I said nothing to the contrary ;¬)

Seems I may (erring on the generous side) have been ambiguous.....

In any case, the comment refers to the per capita deaths by weapons, especially guns.

John


----------



## KungFuWarrior (Sep 28, 2004)

Kaith Rustaz said:
			
		

> My understanding is that it only banned a few parts, and it's continued existance isn't a help.
> 
> Most items covered by it were already covered under other laws, so it was little more than a political redundancy.

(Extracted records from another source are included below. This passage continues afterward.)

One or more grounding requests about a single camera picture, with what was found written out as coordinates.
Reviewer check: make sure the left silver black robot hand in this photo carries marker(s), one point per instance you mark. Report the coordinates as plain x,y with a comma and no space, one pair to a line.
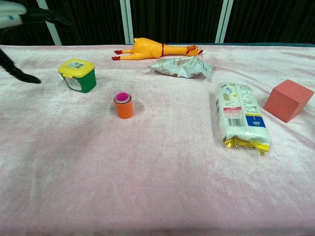
11,13

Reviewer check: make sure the pink plastic cup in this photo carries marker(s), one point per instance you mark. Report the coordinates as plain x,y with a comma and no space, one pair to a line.
122,97

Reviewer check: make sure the orange plastic cup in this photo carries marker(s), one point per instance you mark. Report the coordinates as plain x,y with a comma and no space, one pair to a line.
123,111

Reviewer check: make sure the green tub with yellow lid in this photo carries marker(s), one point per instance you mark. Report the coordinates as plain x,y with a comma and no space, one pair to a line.
81,83

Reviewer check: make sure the yellow rubber chicken toy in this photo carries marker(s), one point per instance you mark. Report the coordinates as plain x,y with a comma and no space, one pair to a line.
147,49

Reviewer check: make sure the black backdrop curtain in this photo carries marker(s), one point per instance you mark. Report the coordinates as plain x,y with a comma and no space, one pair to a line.
172,19

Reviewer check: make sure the silver snack bag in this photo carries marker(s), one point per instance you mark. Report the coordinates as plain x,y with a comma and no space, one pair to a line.
179,67

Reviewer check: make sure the pink plush tablecloth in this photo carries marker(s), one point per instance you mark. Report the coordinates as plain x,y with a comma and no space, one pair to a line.
172,172

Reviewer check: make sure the white yellow food package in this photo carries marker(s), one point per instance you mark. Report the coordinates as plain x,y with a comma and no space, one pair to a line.
240,113

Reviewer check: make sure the red foam cube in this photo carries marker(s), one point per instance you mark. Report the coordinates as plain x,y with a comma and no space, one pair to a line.
286,100

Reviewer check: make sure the slanted white frame post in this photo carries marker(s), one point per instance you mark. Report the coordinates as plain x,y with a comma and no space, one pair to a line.
55,37

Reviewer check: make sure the wide white frame post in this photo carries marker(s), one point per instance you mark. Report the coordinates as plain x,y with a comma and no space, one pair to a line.
126,19

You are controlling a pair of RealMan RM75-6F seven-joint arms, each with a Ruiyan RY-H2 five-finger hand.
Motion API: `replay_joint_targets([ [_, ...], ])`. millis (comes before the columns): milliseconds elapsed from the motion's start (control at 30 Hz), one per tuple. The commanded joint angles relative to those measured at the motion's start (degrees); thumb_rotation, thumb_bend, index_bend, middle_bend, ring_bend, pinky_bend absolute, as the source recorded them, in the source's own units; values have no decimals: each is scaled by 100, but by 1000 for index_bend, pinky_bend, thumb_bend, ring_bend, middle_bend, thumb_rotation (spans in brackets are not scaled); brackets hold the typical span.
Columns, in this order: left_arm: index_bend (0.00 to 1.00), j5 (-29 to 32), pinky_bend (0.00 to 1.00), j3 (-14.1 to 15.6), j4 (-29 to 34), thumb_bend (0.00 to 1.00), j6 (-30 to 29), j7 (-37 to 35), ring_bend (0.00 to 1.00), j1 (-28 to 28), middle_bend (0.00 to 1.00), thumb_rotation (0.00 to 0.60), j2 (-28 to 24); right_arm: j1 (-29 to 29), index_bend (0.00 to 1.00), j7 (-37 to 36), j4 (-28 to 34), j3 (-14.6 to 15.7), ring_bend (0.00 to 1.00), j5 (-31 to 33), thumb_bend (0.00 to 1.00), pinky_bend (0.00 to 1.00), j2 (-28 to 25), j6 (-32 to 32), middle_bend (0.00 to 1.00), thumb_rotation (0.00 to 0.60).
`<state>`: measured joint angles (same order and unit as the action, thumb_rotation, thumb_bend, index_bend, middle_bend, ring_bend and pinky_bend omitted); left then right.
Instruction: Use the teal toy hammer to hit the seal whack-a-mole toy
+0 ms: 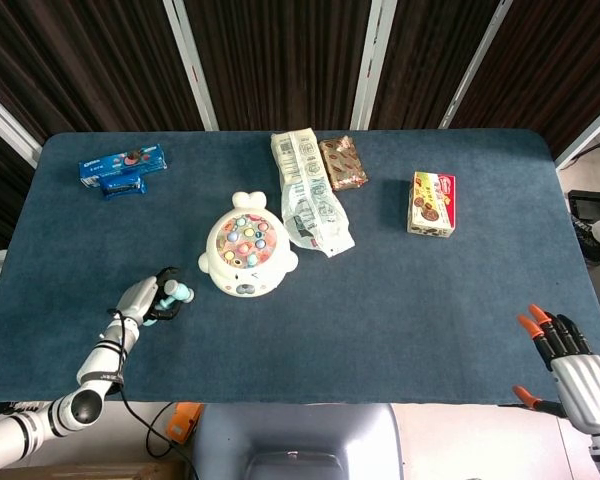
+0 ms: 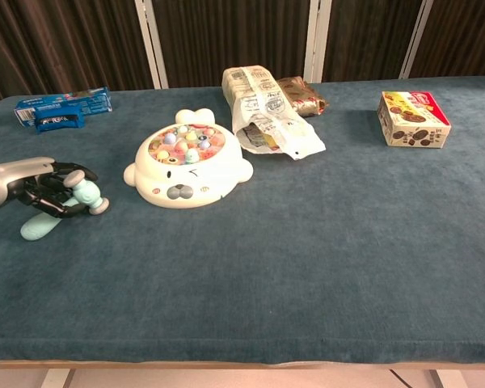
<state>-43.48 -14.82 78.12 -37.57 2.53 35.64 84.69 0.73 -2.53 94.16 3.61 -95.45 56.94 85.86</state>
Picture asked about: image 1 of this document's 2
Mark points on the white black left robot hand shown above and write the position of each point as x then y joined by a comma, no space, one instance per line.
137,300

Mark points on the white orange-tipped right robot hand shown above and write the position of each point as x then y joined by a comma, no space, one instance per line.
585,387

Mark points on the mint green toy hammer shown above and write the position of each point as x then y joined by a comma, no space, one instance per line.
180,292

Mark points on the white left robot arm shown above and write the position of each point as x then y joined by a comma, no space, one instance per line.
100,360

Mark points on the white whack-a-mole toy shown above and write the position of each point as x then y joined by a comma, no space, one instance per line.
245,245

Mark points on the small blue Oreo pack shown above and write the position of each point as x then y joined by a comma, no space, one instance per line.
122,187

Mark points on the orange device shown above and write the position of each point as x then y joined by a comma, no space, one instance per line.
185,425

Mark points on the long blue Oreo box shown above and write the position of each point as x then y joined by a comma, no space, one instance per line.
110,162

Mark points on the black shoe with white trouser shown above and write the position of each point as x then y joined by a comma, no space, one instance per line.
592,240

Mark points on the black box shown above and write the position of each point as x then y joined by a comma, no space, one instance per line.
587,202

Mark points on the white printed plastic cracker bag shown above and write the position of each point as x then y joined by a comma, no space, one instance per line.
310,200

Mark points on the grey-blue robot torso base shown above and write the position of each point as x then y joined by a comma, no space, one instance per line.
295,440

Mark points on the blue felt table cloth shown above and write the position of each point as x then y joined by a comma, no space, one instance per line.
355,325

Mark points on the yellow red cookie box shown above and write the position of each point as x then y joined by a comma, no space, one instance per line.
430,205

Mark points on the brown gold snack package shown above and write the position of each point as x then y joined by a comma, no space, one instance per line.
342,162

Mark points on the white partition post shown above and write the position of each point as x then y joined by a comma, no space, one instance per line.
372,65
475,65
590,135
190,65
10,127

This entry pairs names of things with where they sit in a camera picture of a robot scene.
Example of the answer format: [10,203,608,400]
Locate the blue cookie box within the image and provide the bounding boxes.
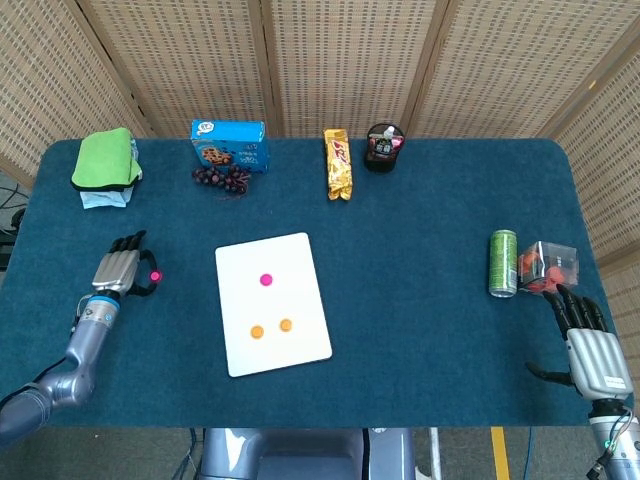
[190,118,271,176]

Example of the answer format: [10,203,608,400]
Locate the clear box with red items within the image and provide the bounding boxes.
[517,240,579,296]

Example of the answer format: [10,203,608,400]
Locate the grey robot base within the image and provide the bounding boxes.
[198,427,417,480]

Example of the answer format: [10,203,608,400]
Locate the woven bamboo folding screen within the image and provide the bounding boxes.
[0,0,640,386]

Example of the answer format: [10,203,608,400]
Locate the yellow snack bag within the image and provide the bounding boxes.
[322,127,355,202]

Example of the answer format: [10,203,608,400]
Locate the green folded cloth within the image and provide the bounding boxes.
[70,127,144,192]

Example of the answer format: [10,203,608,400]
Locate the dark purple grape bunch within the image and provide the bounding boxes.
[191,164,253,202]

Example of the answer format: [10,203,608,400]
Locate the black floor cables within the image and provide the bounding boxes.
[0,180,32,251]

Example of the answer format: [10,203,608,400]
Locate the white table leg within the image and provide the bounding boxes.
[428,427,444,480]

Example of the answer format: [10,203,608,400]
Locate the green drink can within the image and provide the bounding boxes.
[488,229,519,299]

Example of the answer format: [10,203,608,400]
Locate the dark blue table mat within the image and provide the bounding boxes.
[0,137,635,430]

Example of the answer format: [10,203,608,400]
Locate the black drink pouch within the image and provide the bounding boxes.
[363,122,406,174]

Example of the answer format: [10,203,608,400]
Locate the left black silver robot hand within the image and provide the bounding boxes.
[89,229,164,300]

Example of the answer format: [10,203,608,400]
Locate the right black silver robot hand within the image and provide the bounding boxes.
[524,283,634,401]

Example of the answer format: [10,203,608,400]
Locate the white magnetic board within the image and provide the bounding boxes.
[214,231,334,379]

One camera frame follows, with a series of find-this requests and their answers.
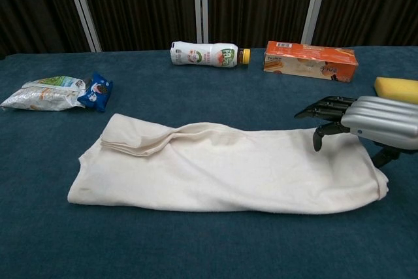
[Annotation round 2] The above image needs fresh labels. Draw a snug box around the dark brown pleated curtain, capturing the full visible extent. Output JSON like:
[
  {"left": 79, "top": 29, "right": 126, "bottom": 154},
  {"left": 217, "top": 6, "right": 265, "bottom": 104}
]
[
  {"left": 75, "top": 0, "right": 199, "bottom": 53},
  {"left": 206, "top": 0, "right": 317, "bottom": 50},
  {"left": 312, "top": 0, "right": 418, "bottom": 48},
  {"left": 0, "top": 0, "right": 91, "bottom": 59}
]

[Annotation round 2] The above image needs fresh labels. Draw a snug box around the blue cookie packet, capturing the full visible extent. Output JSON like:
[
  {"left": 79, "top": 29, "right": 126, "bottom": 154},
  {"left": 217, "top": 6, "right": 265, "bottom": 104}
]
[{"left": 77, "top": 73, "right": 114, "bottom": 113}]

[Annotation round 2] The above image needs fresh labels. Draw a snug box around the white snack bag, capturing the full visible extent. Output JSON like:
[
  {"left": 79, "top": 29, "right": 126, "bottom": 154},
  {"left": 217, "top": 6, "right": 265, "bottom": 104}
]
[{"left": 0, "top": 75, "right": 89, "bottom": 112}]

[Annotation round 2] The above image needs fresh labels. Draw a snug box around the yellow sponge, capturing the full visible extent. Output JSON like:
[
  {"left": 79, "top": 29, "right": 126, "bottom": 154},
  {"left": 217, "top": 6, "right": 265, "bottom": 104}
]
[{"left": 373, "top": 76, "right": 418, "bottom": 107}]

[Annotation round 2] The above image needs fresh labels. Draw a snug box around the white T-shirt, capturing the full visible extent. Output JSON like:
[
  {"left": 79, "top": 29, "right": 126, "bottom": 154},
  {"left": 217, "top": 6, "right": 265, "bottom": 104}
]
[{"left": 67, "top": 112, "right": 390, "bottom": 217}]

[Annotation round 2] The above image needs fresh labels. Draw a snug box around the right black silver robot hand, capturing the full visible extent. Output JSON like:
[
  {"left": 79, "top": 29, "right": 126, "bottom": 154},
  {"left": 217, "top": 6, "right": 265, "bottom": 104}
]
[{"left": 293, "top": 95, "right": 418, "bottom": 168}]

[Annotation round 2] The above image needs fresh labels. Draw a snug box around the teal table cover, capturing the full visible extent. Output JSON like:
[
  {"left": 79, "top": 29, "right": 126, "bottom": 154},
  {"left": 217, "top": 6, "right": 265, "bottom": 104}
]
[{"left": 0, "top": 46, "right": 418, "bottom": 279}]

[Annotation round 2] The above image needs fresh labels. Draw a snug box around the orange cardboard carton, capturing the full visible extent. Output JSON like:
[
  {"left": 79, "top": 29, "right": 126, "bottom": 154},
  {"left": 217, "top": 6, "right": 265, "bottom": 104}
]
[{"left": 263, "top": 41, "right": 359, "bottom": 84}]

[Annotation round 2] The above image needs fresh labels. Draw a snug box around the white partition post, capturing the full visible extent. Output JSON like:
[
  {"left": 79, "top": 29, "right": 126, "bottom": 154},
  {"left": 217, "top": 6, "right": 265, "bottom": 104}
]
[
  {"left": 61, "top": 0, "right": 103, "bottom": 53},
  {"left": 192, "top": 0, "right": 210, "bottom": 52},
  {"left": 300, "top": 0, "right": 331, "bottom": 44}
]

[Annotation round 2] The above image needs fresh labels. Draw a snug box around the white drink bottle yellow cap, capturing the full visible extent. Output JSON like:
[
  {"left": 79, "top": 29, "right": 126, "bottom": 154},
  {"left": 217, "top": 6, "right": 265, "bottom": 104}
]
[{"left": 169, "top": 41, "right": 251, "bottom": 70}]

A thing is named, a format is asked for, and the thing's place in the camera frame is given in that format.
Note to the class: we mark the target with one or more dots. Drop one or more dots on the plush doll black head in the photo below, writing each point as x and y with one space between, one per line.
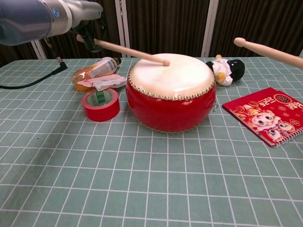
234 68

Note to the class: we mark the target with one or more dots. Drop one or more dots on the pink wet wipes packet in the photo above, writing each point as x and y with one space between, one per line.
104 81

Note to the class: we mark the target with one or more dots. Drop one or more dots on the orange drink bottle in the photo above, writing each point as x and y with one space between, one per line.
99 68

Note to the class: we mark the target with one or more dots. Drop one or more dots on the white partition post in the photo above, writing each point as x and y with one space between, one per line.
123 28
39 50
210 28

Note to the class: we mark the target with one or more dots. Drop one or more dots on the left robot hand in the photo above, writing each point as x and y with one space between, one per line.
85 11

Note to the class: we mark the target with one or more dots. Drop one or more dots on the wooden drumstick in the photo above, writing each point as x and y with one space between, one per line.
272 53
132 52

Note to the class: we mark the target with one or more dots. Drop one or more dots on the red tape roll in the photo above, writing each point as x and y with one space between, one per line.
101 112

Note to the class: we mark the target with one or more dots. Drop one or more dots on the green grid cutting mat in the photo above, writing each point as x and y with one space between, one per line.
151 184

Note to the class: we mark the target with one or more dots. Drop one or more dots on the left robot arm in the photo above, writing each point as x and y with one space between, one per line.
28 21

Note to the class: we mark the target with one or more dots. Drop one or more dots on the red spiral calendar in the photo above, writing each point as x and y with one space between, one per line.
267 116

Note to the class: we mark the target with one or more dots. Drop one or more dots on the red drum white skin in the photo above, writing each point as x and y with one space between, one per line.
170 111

As far as AK-47's are concerned the ban only prohibited add ons like flash suppressors, bayonet lugs, and folding stocks.  Even with the ban in place all these things could be obtained and installed legally on a rifle that was imported or build before the ban (known as preban)  I know this because I bought one of the evil preban AK-47's.  I'm not sure exactly what they expect people to do with the bayonet that is illegal on postban weapons because personally I can find many more dangerous weapons that I would rather use than a bayonet for ex. Knife, spear, the gun lol.  All the ban really was, was a way for politicians to win the publics vote by making them think that it would solve the crime problem in America.  I'm getting so tired of hearing the news try to make people believe that the AWB banned automatic weapons and that the only people that own this firearms are terroist because like I said I own one of these "evil" guns.


----------



## Gaidheal (Sep 28, 2004)

I am not in favour of ownership of automatic weapons by civilians, as it happens. Their application is obviously military and as such restricting them seems reasonable. I can certainly understand your frustration with stupid laws restricting add-ons though.. even more so when idiots make out that the repeal of such a law is going to put automatic weapons into the hands of 'terrorists and criminals' - ummm... since when did such people care what the law said anyway?

John

{edit} I think the AK-47 and its variants are an abomination anyway.  Great cheap weapon for sending to the troops in a hurry... not much else to recommend it.


----------



## KenpoTex (Sep 29, 2004)

Gaidheal said:
			
		

> I am not in favour of ownership of automatic weapons by civilians, as it happens. Their application is obviously military and as such restricting them seems reasonable.


When you say "automatic" are you referring to semi-automatic, or full-automatic?  As far as "restricting them seems reasonable,"  Why?  The Second Ammendment refers to the need for a militia (all able-bodied, law-abiding citizens, not the national guard) for national defense.  It says nothing about self-defense or hunting.  Therefore IMO the types of weapons used by the military are the ones that should receive the most protection (no, I'm not talking about Stinger-missiles and BIO/CHEM stuff so don't anybody go down that road).  I'll stop my rant before I really get started, we've argued this one "up one side and down the other" many times in the past.




			
				Gaidheal said:
			
		

> I think the AK-47 and its variants are an abomination anyway.  Great cheap weapon for sending to the troops in a hurry... not much else to recommend it.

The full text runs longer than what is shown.